My guess (just a guess) is that MRT set out with what it thought was a great idea, one they could sell to the big content providers, who could then muscle the software developers into supporting it. Nobody bought. So this is the Hail-Mary as the clock runs out on their financing.
The DMCA has been dubbed by many the "Mickey Mouse Copyright Act," because it was passed a few years before "Steamboat Willie" was about to pass into the Public Domain.
Copyright protections in the US are well beyond those in the Berne Convention and adopted by the rest of the world.
A little primer on this stuff — at least based on this article, the suit is only about DRM on streaming audio. A lot of companies use streaming audio to listen from their site. Anyone can listen, but only as long as they decide to host it, and no one can copy it, pass it around or host it on their own site.

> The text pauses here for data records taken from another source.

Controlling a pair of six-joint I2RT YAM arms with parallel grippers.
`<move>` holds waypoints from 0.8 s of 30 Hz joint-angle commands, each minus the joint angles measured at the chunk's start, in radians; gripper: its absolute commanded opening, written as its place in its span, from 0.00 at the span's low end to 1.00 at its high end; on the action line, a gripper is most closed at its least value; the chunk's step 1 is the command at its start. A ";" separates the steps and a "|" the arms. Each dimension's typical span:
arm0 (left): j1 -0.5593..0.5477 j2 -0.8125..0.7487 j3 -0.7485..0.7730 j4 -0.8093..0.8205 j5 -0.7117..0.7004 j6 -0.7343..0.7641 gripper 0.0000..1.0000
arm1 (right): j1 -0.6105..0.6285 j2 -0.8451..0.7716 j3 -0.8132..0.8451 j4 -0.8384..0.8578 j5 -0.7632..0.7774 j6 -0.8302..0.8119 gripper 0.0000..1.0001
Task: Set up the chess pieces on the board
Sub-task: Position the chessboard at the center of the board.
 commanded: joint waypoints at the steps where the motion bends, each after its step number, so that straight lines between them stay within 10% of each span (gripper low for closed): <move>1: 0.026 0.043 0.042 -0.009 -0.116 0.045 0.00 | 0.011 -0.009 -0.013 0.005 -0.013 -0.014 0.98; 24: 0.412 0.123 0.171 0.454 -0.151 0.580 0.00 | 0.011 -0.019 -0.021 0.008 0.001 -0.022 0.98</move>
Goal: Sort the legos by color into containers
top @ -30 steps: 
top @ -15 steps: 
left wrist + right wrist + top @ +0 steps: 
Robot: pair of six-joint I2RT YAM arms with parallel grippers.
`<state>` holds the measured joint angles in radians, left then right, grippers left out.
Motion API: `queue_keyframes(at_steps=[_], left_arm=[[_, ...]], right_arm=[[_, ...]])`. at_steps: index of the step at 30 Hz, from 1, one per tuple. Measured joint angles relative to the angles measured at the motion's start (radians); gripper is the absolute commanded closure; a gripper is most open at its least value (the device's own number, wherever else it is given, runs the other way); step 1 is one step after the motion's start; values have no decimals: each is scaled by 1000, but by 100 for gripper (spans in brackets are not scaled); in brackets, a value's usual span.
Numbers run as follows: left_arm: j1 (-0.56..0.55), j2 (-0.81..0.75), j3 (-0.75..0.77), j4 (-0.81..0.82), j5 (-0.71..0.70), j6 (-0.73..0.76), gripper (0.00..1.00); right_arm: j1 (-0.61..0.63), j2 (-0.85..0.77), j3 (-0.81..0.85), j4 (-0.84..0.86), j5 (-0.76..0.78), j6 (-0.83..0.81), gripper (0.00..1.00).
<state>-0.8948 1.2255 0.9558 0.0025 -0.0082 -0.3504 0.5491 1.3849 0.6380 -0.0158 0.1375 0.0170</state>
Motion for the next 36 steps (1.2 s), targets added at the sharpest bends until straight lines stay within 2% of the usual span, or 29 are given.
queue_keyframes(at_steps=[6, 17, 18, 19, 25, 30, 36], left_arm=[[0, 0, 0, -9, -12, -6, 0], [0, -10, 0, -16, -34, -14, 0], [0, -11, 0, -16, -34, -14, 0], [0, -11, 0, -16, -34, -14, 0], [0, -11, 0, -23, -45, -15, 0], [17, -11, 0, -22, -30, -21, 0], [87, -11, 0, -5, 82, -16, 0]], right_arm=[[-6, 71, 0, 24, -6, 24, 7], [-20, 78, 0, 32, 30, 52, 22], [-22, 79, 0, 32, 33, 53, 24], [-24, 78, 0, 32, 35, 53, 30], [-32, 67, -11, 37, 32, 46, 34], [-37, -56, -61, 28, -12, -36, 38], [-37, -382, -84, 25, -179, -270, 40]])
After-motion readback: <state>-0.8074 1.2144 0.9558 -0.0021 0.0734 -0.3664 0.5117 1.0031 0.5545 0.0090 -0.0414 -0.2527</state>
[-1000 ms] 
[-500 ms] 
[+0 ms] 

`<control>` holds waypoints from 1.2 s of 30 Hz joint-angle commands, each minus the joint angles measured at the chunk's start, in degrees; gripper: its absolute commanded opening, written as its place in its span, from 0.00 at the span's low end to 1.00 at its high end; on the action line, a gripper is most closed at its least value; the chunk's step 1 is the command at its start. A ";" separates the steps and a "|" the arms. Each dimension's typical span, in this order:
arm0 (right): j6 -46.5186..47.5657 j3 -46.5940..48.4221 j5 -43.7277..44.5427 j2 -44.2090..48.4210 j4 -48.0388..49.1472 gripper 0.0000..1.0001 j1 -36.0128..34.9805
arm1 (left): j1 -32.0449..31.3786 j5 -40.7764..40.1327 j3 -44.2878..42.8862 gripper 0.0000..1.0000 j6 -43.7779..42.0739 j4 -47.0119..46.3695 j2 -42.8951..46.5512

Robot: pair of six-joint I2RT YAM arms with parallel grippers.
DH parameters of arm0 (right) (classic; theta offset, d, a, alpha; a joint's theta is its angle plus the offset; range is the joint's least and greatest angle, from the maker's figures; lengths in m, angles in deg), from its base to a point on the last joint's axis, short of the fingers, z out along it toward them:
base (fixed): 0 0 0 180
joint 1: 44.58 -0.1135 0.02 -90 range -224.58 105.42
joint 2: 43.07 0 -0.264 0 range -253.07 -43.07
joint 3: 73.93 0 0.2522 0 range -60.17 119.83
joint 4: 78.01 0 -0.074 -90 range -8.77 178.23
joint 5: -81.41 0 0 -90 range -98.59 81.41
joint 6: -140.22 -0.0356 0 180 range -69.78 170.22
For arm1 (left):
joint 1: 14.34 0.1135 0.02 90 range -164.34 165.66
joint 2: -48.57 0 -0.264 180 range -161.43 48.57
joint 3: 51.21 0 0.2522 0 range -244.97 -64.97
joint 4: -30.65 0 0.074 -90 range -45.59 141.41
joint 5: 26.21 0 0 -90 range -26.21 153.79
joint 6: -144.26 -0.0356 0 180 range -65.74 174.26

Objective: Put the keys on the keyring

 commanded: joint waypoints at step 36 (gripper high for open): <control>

Problem number one is the way OS software works. That stream in your audio player has to pass through the OS audio driver before to goes to sound card, to the speaker and thence to your years. Clever programmers have figured out to intercept those data at that step — Audio Hijack is a popular program for Mac, and Audacity is one available for Mac, Windows, Linux, and I think other *ix platforms.
Problem number two is the more fundamental one. You simply cannot make audio possible to hear and impossible to copy. That’s why God made microphones. And without even resorting to that, just plug into a recorder instead of speakers, and you’re home free.
Most people won’t go to that hassle, and that’s what the industry is missing — make DRM easy enough to use, and protected files cheap and easy enough to use, and most people won’t bother to work around it. Instead, they’re digging in their heels and pushing technology that makes their content so difficult to copy that it’s also difficult to use (Sony’s infamous rootkit was the one that finally set off alarm bells). How’s that supposed to help sales?
If they get traction, I’m writing a DRM scheme really quick and suing too.
That's not a bad idea : ) Does anyone know what their patent or copyright actually does?
Turns out the company suing was previously under another name, making statements about its wonder-DRM that had many experts, including Ed Felten, thinking it was snake oil. I think their stuff didn't work as advertised, so they decided that jackpot justice was a better way to make money.